(Excerpts from a dataset)
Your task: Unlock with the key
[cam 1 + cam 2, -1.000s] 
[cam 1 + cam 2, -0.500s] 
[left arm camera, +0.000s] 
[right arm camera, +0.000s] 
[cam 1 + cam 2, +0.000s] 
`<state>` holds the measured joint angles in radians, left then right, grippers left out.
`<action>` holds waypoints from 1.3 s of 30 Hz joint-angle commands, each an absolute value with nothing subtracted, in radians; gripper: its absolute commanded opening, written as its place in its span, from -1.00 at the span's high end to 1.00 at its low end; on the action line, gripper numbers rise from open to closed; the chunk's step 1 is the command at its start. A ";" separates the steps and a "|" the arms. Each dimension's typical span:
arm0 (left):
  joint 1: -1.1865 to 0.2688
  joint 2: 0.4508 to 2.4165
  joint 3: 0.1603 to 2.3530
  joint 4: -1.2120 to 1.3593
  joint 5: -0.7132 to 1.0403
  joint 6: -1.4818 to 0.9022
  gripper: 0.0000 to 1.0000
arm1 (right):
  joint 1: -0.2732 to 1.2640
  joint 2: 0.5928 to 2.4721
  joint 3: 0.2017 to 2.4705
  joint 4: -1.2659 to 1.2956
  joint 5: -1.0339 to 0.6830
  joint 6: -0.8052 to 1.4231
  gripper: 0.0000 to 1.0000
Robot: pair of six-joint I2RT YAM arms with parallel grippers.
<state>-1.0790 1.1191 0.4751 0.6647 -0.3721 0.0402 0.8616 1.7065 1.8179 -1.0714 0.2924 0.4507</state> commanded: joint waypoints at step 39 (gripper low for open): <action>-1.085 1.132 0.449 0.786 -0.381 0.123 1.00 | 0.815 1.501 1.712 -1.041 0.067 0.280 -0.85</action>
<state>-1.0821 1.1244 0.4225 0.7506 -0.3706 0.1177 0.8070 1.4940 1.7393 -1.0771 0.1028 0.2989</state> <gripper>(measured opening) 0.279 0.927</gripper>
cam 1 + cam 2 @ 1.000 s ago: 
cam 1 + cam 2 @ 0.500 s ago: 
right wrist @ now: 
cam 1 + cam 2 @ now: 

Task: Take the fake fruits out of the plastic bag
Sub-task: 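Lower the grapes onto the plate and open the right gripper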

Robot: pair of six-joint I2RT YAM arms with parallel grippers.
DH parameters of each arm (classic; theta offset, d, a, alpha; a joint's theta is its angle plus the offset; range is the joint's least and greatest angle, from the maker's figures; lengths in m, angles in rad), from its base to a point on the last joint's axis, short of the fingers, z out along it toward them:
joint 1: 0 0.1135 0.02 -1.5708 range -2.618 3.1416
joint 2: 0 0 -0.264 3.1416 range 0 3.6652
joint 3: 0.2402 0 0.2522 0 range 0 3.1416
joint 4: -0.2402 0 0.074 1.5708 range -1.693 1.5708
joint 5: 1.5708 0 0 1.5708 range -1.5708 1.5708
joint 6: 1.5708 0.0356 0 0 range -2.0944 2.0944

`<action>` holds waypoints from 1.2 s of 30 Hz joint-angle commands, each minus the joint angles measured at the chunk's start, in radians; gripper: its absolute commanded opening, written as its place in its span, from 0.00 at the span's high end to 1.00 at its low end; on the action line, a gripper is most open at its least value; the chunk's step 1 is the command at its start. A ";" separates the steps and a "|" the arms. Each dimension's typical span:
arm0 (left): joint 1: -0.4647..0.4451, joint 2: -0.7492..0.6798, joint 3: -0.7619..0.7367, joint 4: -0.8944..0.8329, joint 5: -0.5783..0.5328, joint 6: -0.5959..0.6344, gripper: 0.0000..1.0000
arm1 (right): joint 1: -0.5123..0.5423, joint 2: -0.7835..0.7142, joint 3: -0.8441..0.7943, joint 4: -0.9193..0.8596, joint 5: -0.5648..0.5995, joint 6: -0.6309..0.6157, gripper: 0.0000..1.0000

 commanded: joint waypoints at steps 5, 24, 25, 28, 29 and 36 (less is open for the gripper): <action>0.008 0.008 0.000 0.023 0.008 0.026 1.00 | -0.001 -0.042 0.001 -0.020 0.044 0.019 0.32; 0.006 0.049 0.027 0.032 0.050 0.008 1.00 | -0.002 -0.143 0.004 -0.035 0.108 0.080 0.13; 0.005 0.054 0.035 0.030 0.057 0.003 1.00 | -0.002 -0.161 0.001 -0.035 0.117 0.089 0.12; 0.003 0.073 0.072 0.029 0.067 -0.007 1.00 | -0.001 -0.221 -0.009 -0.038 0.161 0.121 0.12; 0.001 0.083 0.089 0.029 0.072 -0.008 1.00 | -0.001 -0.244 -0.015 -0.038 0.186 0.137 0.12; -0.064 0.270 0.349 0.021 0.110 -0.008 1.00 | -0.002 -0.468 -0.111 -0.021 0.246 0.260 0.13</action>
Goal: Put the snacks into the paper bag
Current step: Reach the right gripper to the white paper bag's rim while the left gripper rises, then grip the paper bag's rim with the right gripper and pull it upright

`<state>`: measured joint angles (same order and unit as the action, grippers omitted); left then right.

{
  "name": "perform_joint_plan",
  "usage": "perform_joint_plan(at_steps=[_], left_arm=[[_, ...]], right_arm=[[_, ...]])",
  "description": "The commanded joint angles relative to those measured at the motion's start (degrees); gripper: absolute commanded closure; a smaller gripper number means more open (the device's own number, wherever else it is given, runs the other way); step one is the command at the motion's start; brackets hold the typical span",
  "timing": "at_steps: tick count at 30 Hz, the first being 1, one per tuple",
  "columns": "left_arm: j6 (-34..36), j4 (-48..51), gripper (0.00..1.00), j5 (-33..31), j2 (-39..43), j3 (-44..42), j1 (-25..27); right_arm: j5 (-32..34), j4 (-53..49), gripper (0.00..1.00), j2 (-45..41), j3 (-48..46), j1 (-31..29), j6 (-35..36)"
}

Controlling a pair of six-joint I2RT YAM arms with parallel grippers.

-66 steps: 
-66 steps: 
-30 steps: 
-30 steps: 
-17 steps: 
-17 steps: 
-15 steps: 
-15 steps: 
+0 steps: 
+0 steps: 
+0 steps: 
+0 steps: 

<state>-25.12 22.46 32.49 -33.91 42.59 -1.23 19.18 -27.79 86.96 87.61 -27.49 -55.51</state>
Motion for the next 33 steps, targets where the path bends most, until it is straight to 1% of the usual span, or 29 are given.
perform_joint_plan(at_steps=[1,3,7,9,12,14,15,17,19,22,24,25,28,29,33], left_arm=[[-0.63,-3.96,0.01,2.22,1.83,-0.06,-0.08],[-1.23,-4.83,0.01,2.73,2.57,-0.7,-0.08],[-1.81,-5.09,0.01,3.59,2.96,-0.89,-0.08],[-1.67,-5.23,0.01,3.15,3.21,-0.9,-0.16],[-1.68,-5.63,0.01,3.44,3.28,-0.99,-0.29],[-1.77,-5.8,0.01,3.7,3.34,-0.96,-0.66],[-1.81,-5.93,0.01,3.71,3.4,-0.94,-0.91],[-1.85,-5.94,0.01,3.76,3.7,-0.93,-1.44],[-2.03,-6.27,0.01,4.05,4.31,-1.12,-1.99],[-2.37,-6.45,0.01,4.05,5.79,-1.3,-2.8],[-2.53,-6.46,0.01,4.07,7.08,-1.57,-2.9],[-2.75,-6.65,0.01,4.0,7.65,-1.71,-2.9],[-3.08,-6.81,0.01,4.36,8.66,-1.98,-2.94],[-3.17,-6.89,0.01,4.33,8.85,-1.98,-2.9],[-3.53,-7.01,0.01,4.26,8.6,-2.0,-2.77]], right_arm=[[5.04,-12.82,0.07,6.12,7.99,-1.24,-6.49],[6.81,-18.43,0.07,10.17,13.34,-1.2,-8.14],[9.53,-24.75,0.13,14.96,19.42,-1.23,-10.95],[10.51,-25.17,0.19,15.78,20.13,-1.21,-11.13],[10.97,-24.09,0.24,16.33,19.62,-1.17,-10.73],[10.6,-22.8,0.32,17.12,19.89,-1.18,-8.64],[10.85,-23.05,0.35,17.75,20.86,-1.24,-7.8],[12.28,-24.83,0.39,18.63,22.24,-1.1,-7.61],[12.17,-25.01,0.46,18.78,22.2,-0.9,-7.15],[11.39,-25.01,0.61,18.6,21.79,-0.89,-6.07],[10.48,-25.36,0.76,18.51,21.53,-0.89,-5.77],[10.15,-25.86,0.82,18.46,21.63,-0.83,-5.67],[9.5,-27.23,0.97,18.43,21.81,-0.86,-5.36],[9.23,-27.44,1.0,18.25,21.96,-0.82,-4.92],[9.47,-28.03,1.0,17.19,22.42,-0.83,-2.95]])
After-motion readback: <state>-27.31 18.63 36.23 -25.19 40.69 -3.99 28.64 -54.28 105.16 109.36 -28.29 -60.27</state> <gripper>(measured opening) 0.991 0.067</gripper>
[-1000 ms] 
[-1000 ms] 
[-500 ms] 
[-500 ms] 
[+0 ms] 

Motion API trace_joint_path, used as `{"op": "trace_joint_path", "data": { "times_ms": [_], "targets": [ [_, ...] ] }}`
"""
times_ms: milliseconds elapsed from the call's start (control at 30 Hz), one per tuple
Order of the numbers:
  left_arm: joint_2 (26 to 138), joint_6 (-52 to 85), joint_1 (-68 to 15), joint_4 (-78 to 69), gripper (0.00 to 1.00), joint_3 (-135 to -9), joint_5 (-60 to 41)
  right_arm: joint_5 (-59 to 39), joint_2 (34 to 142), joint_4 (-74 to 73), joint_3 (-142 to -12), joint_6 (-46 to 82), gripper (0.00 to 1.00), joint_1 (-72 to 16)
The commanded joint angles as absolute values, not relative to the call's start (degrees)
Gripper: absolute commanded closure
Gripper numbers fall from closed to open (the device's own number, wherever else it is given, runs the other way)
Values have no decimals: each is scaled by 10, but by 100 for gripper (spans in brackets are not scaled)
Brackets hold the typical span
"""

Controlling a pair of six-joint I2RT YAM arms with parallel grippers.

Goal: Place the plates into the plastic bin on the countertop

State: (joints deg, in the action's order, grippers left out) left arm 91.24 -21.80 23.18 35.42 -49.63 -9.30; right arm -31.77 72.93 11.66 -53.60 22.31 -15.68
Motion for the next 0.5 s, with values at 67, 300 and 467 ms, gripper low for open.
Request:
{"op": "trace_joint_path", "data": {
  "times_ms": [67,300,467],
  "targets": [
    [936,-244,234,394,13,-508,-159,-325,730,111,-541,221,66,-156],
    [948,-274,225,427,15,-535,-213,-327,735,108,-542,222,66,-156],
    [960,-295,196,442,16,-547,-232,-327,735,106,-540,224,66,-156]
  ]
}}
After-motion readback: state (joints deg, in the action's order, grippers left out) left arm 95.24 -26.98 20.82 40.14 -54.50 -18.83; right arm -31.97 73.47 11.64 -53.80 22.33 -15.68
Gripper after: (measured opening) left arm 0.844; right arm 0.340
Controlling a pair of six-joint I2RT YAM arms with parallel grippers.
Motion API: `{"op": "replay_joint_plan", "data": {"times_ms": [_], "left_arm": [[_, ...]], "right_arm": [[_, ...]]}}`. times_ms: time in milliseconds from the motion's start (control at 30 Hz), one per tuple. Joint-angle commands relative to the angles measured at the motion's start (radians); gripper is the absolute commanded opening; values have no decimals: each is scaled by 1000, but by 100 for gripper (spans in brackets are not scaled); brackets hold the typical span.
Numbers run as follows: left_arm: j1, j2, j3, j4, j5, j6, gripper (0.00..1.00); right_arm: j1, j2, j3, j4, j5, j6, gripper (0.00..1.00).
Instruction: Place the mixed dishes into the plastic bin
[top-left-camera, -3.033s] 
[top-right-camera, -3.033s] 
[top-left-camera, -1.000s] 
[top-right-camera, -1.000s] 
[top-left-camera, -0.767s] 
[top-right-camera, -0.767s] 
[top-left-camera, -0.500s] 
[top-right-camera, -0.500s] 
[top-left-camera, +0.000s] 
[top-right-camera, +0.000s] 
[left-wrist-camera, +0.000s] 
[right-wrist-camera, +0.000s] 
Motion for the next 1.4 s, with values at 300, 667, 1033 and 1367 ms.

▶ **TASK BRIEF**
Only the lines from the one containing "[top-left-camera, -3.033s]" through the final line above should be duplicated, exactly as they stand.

▶ **ANSWER TO THE EXERCISE**
[top-left-camera, -3.033s] 
[top-right-camera, -3.033s] 
[top-left-camera, -1.000s] 
[top-right-camera, -1.000s] 
[top-left-camera, -0.767s] 
[top-right-camera, -0.767s] 
[top-left-camera, -0.500s] 
[top-right-camera, -0.500s] 
[top-left-camera, +0.000s] 
[top-right-camera, +0.000s] 
[left-wrist-camera, +0.000s] 
[right-wrist-camera, +0.000s] 
Motion for the next 1.4 s, with values at 300, 667, 1033 and 1367 ms.

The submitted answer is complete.